As a Calvinist I did not understand the historical context of the scriptures as it relates to the national election of Israel followed by their judicial hardening. When the scriptures spoke of Jesus hiding the truth in parables, or only revealing Himself to a select few, or cutting off large numbers of people from seeing, hearing and understanding the truth; I immediately presumed that those were passages supporting the “T” of my T.U.L.I.P. when in reality they are supporting the doctrine of Israel’s judicial hardening.

Point #3: I realized that the decision to humble yourself and repent in faith is not meritorious. Even repentant believers deserve eternal punishment.

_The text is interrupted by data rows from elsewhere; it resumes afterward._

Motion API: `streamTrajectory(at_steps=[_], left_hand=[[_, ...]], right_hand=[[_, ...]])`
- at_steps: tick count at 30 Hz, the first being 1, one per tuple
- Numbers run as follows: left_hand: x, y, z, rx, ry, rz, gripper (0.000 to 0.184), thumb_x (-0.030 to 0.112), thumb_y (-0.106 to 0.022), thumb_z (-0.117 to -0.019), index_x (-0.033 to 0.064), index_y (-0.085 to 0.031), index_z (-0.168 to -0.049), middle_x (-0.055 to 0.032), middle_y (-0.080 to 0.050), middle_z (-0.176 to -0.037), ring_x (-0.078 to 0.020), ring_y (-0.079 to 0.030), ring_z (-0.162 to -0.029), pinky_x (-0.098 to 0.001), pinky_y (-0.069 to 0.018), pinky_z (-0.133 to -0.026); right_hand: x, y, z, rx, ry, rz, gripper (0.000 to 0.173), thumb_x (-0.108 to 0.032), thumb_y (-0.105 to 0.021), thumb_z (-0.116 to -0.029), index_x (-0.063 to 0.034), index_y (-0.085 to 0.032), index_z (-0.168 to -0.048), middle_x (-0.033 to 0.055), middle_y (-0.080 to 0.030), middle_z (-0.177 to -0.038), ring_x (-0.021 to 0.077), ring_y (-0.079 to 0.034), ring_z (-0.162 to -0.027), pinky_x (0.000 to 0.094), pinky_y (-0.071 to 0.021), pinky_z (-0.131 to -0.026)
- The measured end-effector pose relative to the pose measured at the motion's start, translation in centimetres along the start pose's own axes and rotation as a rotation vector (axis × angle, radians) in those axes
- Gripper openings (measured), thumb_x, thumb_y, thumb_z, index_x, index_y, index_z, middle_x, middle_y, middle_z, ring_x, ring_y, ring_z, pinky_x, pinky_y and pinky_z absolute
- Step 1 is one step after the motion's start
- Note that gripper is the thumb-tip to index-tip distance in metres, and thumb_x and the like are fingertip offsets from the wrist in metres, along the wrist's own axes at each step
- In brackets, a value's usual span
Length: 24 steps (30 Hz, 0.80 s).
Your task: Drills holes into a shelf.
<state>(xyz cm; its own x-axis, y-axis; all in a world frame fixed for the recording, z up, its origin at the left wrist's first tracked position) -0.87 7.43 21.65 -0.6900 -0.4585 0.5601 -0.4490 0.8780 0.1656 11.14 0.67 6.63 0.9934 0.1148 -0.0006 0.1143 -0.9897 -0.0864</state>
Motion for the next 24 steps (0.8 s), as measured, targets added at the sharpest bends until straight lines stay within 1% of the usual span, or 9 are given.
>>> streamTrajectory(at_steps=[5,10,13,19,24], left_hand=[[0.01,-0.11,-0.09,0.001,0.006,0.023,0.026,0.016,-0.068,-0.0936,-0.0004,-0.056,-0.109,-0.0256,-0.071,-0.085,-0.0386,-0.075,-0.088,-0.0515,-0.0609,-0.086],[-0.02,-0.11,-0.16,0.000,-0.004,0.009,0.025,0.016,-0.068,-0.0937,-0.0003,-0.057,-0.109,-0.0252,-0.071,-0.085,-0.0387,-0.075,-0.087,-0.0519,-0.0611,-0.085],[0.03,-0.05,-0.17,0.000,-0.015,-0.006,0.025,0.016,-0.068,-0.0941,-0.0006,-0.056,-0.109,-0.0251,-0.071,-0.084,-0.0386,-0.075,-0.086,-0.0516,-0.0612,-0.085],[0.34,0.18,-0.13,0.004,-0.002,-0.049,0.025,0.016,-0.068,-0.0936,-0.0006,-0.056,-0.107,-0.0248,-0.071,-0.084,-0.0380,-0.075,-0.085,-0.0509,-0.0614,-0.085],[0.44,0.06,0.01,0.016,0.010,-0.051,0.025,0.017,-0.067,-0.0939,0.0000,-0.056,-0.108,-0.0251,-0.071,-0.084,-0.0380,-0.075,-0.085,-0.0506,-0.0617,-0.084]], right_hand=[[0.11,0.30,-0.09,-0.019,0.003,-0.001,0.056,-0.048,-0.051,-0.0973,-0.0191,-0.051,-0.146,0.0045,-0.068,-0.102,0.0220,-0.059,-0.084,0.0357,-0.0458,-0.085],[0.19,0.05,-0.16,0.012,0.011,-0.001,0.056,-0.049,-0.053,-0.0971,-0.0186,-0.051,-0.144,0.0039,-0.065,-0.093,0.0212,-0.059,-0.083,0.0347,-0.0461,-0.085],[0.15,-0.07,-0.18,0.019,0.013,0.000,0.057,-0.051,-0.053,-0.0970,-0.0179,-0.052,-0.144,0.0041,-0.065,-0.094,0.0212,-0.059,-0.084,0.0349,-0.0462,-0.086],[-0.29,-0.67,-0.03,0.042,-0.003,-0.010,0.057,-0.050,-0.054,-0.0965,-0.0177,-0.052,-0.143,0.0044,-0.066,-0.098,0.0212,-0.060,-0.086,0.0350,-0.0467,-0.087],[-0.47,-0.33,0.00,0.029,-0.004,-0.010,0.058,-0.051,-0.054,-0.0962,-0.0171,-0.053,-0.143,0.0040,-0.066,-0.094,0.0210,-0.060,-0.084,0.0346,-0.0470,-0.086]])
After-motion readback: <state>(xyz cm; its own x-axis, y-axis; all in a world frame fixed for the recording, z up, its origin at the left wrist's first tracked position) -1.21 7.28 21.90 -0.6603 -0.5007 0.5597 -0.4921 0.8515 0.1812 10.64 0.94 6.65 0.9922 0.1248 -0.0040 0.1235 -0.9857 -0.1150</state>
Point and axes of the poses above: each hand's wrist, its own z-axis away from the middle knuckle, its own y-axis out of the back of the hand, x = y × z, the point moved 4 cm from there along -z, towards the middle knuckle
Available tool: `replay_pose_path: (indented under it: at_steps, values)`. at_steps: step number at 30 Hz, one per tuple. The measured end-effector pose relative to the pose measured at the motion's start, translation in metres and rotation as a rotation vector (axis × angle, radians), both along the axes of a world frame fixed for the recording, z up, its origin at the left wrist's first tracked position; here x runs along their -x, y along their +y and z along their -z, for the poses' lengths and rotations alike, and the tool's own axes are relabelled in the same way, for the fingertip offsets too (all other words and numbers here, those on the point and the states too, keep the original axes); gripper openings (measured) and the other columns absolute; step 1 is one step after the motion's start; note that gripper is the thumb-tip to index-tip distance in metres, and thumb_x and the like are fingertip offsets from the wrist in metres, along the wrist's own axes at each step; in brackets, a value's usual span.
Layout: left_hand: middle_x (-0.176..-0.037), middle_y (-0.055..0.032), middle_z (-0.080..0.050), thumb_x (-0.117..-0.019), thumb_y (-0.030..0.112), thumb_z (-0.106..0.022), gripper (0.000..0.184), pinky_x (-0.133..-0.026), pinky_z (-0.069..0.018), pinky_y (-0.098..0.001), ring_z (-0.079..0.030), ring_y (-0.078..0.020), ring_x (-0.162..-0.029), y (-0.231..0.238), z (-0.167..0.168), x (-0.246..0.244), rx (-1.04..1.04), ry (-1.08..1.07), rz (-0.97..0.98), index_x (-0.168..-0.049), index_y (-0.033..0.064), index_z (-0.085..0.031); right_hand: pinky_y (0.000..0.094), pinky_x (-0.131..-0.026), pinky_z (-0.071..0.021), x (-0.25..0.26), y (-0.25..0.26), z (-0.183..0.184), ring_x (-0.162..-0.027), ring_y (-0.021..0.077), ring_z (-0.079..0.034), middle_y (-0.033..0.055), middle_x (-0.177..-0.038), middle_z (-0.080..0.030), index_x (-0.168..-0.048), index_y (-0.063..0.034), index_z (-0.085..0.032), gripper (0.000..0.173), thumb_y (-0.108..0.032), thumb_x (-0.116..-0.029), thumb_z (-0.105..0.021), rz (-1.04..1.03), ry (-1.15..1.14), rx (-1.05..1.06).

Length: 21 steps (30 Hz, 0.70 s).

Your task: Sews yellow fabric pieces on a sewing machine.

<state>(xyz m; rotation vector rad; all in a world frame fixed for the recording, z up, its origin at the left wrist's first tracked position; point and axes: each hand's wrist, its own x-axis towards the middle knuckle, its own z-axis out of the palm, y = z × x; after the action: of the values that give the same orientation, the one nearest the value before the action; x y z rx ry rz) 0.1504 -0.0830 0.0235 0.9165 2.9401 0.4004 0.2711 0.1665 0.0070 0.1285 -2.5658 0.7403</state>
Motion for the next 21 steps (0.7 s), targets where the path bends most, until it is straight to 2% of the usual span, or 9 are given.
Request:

Calvinists are notorious for asking the unsuspecting believer, “Why did you believe in Christ and someone else does not; are you smarter, or more praiseworthy in some way?” I asked this question more times than I can remember as a young Calvinist. What I (and likely the target of my inquiry) did not understand is that the question itself is a fallacy known as “Begging the Question.”

Begging the question is a debate tactic where your opponent presumes true the very point up for debate.  For instance, if the issue being disputed was whether or not you cheat on your taxes and I began the discussion by asking you, “Have you stopped cheating on your taxes yet?” I would be begging the question.

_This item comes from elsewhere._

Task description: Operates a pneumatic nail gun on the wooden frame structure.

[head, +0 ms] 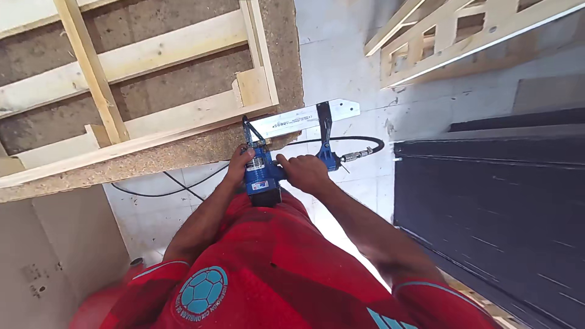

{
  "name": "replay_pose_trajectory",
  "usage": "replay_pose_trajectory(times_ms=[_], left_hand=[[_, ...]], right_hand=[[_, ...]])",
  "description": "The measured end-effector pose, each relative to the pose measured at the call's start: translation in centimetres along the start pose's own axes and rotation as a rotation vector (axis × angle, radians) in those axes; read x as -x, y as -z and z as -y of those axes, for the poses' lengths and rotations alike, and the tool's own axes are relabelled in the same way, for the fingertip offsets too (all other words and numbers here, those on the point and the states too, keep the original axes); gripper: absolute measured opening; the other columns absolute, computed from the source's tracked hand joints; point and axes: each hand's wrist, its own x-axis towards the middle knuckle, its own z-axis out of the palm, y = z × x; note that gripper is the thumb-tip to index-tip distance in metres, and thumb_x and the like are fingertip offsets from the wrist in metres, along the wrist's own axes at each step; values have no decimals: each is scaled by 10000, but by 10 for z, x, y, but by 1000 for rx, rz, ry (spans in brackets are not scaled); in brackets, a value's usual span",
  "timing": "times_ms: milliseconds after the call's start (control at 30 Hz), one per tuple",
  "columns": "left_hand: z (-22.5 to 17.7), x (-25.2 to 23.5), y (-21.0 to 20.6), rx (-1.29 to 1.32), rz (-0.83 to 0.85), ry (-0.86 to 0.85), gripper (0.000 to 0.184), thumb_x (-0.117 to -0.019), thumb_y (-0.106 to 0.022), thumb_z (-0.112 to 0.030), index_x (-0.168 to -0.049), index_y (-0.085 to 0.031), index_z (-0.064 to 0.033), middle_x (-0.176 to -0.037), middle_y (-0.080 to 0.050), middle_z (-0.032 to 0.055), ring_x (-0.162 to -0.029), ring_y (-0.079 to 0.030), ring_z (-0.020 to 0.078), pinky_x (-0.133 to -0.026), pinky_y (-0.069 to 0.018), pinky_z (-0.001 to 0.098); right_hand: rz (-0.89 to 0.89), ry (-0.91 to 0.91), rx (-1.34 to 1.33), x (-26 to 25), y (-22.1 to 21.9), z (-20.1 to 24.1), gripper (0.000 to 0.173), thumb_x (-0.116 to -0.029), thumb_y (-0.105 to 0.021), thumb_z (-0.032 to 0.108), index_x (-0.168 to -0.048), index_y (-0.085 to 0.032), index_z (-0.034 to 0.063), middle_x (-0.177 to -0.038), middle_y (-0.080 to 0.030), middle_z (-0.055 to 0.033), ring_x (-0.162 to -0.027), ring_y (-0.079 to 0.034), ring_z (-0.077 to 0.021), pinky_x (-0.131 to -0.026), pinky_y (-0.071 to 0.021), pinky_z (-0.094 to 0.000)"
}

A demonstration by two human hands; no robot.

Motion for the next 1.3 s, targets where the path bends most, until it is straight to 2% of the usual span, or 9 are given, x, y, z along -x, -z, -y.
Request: replay_pose_trajectory(times_ms=[300,567,733,867,1033,1100,1133,1200,1300], left_hand=[[4,-2,9,-32,-19,24,665,-874,-708,-400,-1362,-449,-30,-1025,-716,192,-894,-738,293,-818,-627,488],[9,-10,16,-38,-27,21,656,-884,-704,-392,-1367,-452,-28,-1030,-715,189,-898,-736,288,-820,-627,484],[8,-13,20,-72,-22,54,574,-915,-652,-345,-1350,-471,-16,-1036,-714,199,-905,-733,299,-823,-625,488],[-4,-3,14,-115,35,109,504,-1005,-567,-329,-1349,-493,32,-1063,-715,178,-945,-725,262,-870,-617,460],[-13,53,26,36,220,-24,726,-959,-613,-598,-1369,-523,-6,-1191,-710,98,-1090,-689,189,-987,-565,429],[-9,73,31,70,181,-16,704,-938,-620,-625,-1333,-565,-45,-1137,-717,58,-1032,-690,156,-933,-577,392],[-8,82,30,71,150,9,600,-965,-603,-564,-1285,-589,-56,-1085,-728,61,-981,-704,171,-879,-596,402],[-9,97,24,-135,125,78,342,-1022,-484,-278,-1138,-626,10,-1017,-753,129,-926,-731,224,-847,-609,432],[0,105,14,-768,363,130,240,-1011,-613,-141,-1128,-706,47,-1057,-735,181,-997,-708,277,-965,-551,528]], right_hand=[[-12,-9,-39,-5,-17,4,263,-946,-583,145,-1204,-573,97,-839,-670,-178,-785,-689,-408,-673,-534,-566],[-5,-31,-10,-12,-23,6,423,-958,-554,140,-1377,-495,129,-821,-657,-180,-763,-683,-413,-651,-527,-562],[37,-64,-77,-13,-28,10,284,-959,-570,145,-1238,-571,95,-896,-688,-201,-834,-693,-434,-703,-533,-597],[182,-130,-119,0,-13,19,629,-951,-580,272,-1544,-380,221,-931,-706,-201,-840,-695,-460,-668,-529,-633],[190,-127,-266,35,19,35,755,-877,-692,482,-1564,-410,347,-888,-747,-138,-774,-719,-402,-647,-546,-656],[97,-91,-440,49,34,39,650,-826,-761,444,-1432,-587,285,-820,-738,-109,-727,-717,-348,-635,-553,-640],[49,-86,-544,54,41,42,505,-798,-781,406,-1256,-685,216,-775,-723,-75,-696,-715,-292,-622,-571,-595],[22,-143,-820,56,55,48,279,-813,-786,372,-995,-724,170,-730,-720,6,-633,-707,-172,-594,-611,-446],[-70,-86,-1320,49,79,65,219,-857,-774,238,-956,-701,57,-676,-702,-84,-533,-671,-216,-509,-598,-379]])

Likewise, in the case of the Calvinist asking “Why did you make this choice,” he/she is presuming a deterministic response is necessary thus beginning the discussion with a circular and often confounding game of question begging. The inquiry as to what determines the choice of a free will presumes something other than the free function of the agent’s will makes the determination, thus denying the very mystery of what makes the will free and not determined.

The cause of a choice is the chooser.  The cause of a determination is the determiner. It is not an undetermined determination, or an unchosen choice, as some attempt to frame it. If someone has an issue with this simply apply the same principle to the question, “Why did God choose to create mankind?”  He is obviously all self-sustaining and self-sufficient. He does not need us to exist. Therefore, certainly no one would suggest God was not free to refrain from creating humanity. So, what determined God’s choice to create if not the mysterious function of His free will?

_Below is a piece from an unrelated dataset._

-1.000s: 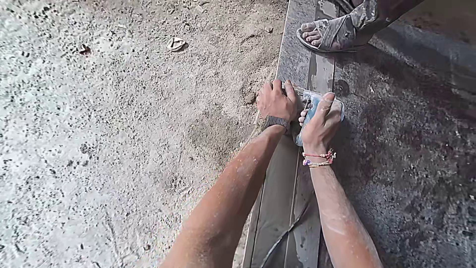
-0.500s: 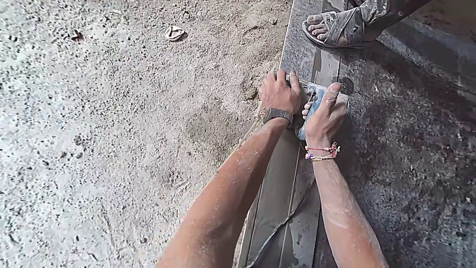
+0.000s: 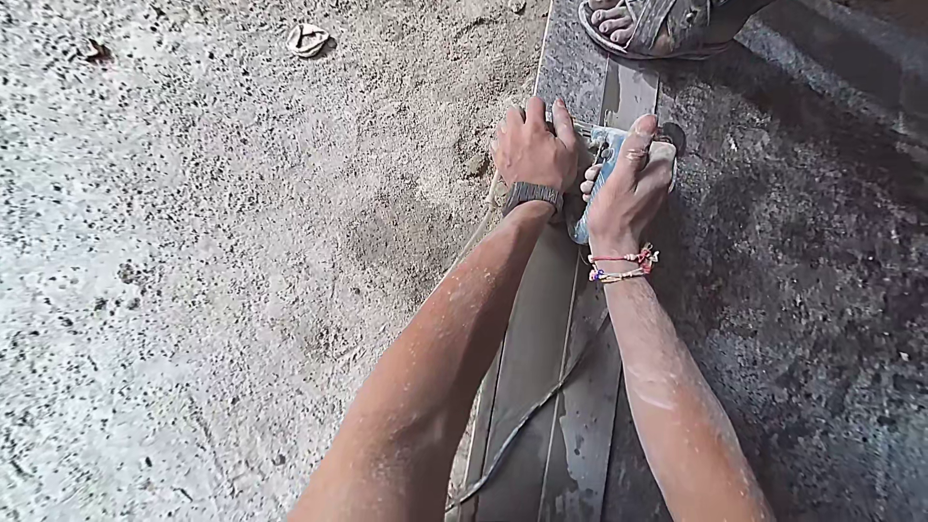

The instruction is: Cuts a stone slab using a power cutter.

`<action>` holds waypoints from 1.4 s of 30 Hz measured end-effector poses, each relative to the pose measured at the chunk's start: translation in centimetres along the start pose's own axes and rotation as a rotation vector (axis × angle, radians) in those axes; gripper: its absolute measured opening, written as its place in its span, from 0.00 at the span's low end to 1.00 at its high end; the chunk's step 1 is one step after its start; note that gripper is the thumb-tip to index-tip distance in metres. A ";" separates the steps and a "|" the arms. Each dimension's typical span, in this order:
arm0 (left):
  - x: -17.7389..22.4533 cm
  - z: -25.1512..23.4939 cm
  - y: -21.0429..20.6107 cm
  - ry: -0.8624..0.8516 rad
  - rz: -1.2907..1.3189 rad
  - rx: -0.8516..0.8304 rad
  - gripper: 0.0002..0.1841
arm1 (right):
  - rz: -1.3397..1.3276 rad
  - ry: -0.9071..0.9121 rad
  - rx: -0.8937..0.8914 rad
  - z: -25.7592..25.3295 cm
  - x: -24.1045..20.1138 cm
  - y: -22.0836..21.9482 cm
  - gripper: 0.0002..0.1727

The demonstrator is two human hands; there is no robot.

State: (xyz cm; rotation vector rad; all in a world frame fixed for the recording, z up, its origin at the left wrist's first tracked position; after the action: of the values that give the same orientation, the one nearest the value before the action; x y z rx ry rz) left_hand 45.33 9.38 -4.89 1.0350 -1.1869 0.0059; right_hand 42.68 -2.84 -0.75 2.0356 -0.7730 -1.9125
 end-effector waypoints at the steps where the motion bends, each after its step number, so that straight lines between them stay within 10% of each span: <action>1: 0.1 -0.1 0.0 0.008 0.002 -0.009 0.25 | -0.015 0.008 0.024 -0.4 0.0 -0.2 0.29; 18: 0.4 -0.9 -0.3 0.046 0.012 0.024 0.28 | 0.300 0.029 0.037 -0.9 2.2 3.5 0.36; 25: 0.3 -1.3 -0.4 0.040 0.020 -0.001 0.28 | 0.687 -0.383 -0.314 0.3 12.2 10.4 0.25; 42: 1.5 -1.7 -0.1 0.050 -0.075 -0.070 0.28 | 0.746 -0.530 -0.742 -1.8 12.3 9.8 0.18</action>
State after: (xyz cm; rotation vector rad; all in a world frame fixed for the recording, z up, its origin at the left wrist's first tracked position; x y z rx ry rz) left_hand 47.31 9.74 -3.84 1.0115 -1.0952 -0.0680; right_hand 42.41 -17.84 -5.92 0.6752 -0.6423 -1.8521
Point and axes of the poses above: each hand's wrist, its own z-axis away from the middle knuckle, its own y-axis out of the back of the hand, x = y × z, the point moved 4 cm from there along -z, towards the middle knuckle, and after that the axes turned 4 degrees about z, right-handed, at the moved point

In short, whether one appeals to mystery regarding the function of man’s will or the function of the Divine will, we all eventually appeal to mystery.  Why not appeal to mystery BEFORE drawing conclusions that could in any way impugn the holiness of God by suggesting He had something to do with determining the nature, desire and thus evil choices of His creatures?

What also must be noted is that the decision to trust in Christ for our salvation is not a meritorious work.  Asking for forgiveness does not merit being forgiven.  Think of it this way.  Did the prodigal son earn, merit or in any way deserve the reception of his father on the basis that he humbly returned home?  Of course not. He deserved to be punished, not rewarded.  The acceptance of his father was a choice of the father alone and it was ALL OF GRACE.  The father did not have to forgive, restore and throw a party for his son on the basis that he chose to come home. That was the father’s doing.

Humiliation and brokenness is not considered “better” or “praiseworthy” and it certainly is not inherently valuable.  The only thing that makes this quality “desirable” is that God has chosen to grace those who humble themselves, something He is in no way obligated to do.  God gives grace to the humble not because a humble response deserves salvation, but because He is gracious.